Saya mandek di kedai Pagi Sore di Jalan Pondok. Melipat sepeda, dan memarkirkannya di sebelah meja saya. Ini adalah kedai milik orang keturunan Tionghoa. Menu masakannya sama dengan kedai lain yang saya jumpai di Padang, yaitu ya masakan Padang. Bedanya dengan yang lainnya, ada sentuhan Tionghoa dalam pengolahannya. Upamanya, rendang kacang yang gurih dibikin dari kacang putih. Contoh lainnya, tahu yang dimasak tauco dengan santan encer dan cabe hijau.
Di kedai yang sudah berusia sekitar 60 tahun ini saya mencicipi rendang yang berwarna hitam. Konon, masak rendang ini selama 12 jam diatas api kecil dari kayu bakar. Dagingnya cukup empuk meski cubitan pertama terasa keras. Rempahnya itu yang berasa bangeeettt di lidah!

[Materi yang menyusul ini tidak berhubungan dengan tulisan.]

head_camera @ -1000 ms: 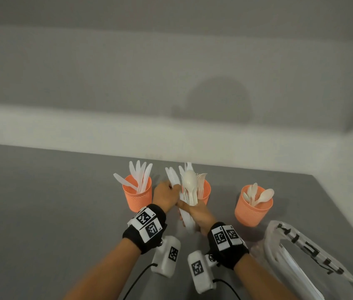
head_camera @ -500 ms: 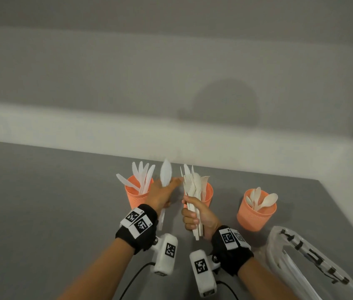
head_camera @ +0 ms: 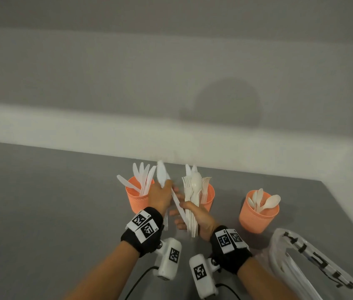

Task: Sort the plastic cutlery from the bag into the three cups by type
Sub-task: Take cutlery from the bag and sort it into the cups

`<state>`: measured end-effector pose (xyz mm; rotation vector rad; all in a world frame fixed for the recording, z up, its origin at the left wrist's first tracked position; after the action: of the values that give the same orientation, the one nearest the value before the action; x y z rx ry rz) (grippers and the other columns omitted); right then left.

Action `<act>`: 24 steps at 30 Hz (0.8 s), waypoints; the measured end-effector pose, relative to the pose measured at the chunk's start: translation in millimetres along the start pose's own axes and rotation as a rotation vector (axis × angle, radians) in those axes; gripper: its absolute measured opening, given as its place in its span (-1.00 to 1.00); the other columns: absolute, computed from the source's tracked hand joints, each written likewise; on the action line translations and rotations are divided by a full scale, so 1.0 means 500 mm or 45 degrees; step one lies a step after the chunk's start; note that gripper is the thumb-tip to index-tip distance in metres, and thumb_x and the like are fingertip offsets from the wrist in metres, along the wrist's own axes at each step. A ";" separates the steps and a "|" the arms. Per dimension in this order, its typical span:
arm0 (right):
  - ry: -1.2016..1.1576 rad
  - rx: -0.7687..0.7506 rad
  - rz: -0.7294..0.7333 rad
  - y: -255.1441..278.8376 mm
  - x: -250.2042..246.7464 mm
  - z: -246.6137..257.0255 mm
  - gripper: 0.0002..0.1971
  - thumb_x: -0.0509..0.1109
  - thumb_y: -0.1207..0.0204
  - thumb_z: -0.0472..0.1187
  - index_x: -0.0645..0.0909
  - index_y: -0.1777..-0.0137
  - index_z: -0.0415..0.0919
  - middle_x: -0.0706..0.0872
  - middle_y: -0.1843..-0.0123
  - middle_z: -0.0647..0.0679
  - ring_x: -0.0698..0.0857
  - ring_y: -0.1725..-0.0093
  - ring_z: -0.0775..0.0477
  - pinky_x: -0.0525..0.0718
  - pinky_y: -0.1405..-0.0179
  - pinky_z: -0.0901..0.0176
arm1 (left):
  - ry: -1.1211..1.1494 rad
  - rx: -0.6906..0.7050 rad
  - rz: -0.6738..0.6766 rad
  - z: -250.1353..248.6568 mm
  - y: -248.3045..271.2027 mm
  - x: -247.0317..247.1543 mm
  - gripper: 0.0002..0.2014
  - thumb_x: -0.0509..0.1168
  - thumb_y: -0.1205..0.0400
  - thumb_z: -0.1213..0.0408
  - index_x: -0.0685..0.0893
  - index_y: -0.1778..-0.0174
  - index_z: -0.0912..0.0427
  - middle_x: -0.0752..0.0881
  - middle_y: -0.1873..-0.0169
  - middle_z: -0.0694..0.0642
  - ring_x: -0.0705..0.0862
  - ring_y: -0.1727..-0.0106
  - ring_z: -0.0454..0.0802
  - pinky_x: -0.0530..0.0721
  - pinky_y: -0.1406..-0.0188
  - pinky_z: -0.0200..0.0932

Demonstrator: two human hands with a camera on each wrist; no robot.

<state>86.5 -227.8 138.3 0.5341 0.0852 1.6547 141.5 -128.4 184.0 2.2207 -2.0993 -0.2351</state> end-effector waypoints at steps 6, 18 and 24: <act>0.277 -0.135 -0.133 0.001 -0.029 0.016 -0.83 0.25 -0.58 -0.35 0.62 -0.05 -0.13 0.59 0.54 -0.07 0.48 0.66 0.07 0.48 0.63 0.28 | 0.074 0.147 -0.201 -0.048 -0.037 -0.048 -0.67 0.07 -0.73 0.13 0.41 0.36 0.12 0.39 0.56 0.08 0.46 0.58 -0.08 0.52 0.33 -0.10; 0.035 0.012 0.225 0.012 0.016 0.005 -0.84 0.17 -0.61 -0.31 0.56 -0.07 -0.16 0.43 0.65 0.08 0.33 0.75 0.21 0.30 0.75 0.41 | -0.094 -0.022 0.415 -0.033 -0.043 0.029 -0.81 0.39 -0.55 0.14 0.67 0.06 0.19 0.28 0.65 -0.02 0.19 0.70 -0.15 0.21 0.74 -0.35; -0.004 0.034 0.289 0.013 0.020 0.001 -0.69 0.26 -0.42 -0.22 0.56 -0.18 -0.09 0.46 0.61 0.09 0.36 0.73 0.22 0.33 0.74 0.42 | -0.094 0.010 0.273 -0.042 -0.062 0.016 -0.78 0.18 -0.67 0.22 0.47 0.29 0.17 0.36 0.59 0.05 0.28 0.72 -0.19 0.28 0.73 -0.36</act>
<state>80.0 -219.7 143.9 0.5836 0.0454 1.8756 176.0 -135.5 199.3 1.9981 -2.3585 -0.2984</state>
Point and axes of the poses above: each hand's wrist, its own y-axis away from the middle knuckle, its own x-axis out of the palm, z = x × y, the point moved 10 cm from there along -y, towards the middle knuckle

Barangkali sudah kemalaman, saya tak kebagian ayam goreng yang dimasak dari ayam kampung berbumbu minimalis. Konon, ayam goreng di kedai ini digoreng dengan minyak kelapa. Hasilnya, nyaris tak kelihatan ada minyak yang menempel pada permukaan ayam.
Perjalanan berlanjut, masih ngubek-ubek kawasan kota. Mau mampir ke Martabak Kubang untuk mencicipi martabak mesir, hanya saja perut sudah tak muat! Martabak ini seperti martabak telur, tapi dimakan dengan kecap encer yang dicampur cuka, bawang bombay, irisan tomat, dan cabe rawit. Bayangkan sedapnya!
Pilihan martabak mesir ini atas rekomendasi seorang bapak-bapak yang saya jumpai di warung kopi Nan Yo. Menurutnya, martabak mesir yang kesohor ada di jalan Muhammad Yamin, dengan merek Martabak Kubang itu. Konon, disebut Martabak Kubang karena pemilik dan pekerjanya berasal dari Kampung Kubang, sebuah nagari yang terletak di Kabupaten 50 Kota, Sumatra Barat.
Lantaran harus siap berkemas untuk bertolak dari PDG ke CGK pada hari Sabtu (5/1/2008) dengan Garuda pada pukul 8.25 keesokan paginya, saya memilih kembali ke hotel. Menggenjot csl ke hotel, membungkusnya dengan tas id-foldingbike, dan menggudangkannya semalaman di samping meja resepsionis.
Setelah Padang, kemana lagi ya csl saya bawa?
2008-01-06 » Femi Adi
9 January 2008 @ 3:27 pm
hmmm asyiknya jalan2, jadi ni yg dimaksud dgn jalan2 dgn CSL ya?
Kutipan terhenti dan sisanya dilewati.